Vampirism is not always about Dracula. Throughout the eras of American Literature, the most important motif to consider would be Foster’s “Acts of Vampires”, in which a character – likely (but not always) a woman – will have something taken from her by some evil, an act representing or replacing rape. This action creates a conflict in the story, and can start a rippling cause-and-effect; it can change the identity of a person.
In Nathaniel Hawthorne’s Romantic short story Young Goodman Brown, Goodman Brown is stripped of his faith (both his wife, Faith, and his faith in God) when the Devil tricks him. He goes into the woods to confront the evil Devil, but the Devil strips him of his faith after showing Brown the true identities of the townsfolk; as a result, Goodman Brown is scared and defenceless cannot find himself to trust anyone, not even his own wife, for the rest of his life.
In Daisy Miller, a Realistic short story by Henry James, Daisy is
destroyed by Winterbourne.
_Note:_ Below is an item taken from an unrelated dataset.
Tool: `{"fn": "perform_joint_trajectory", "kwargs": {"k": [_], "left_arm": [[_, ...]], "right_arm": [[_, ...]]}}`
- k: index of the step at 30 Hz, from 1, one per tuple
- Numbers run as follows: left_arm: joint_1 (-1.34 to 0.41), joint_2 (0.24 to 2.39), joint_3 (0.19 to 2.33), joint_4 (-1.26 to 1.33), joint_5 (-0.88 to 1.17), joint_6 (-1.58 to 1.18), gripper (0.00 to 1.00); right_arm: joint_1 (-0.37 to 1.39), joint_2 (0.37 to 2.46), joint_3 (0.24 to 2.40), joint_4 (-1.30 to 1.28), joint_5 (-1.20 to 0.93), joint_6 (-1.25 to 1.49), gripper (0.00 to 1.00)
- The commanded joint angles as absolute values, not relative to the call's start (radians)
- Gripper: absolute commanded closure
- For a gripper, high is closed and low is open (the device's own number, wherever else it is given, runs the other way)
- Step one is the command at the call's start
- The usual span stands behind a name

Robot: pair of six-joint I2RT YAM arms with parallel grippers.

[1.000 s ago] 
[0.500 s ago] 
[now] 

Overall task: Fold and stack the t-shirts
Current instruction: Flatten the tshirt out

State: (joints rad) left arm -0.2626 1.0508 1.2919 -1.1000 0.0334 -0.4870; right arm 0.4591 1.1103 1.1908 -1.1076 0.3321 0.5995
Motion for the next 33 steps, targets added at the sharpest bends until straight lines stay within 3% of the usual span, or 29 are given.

A man considerably older than the young woman takes away her “virginity” – stripping her of her youth, energy and virtue. Thus representing yet another “continuance of the life force of the old male; the death or destruction of the young woman” (Foster chap. 3). In the end, the innocent blossoming flower is killed and stripped bare by the harsh and unforgiving winter.
Flannery O’Connor’s Modern short story Good Country People possesses an astounding representation of a vampire-like villain (it is Southern “Gothic” after all). A young man selling Bibles, Manley Pointer, sinfully takes the older woman’s wooden leg. With a phallic name like “Manley Pointer”, he is already representing a bigger threat: the evil rapist. Although he does not sexually abuse Joy, he takes the thing she needs most and leaves her scared and defenseless. And once again, the phallic Manley Pointer strips away all Joy.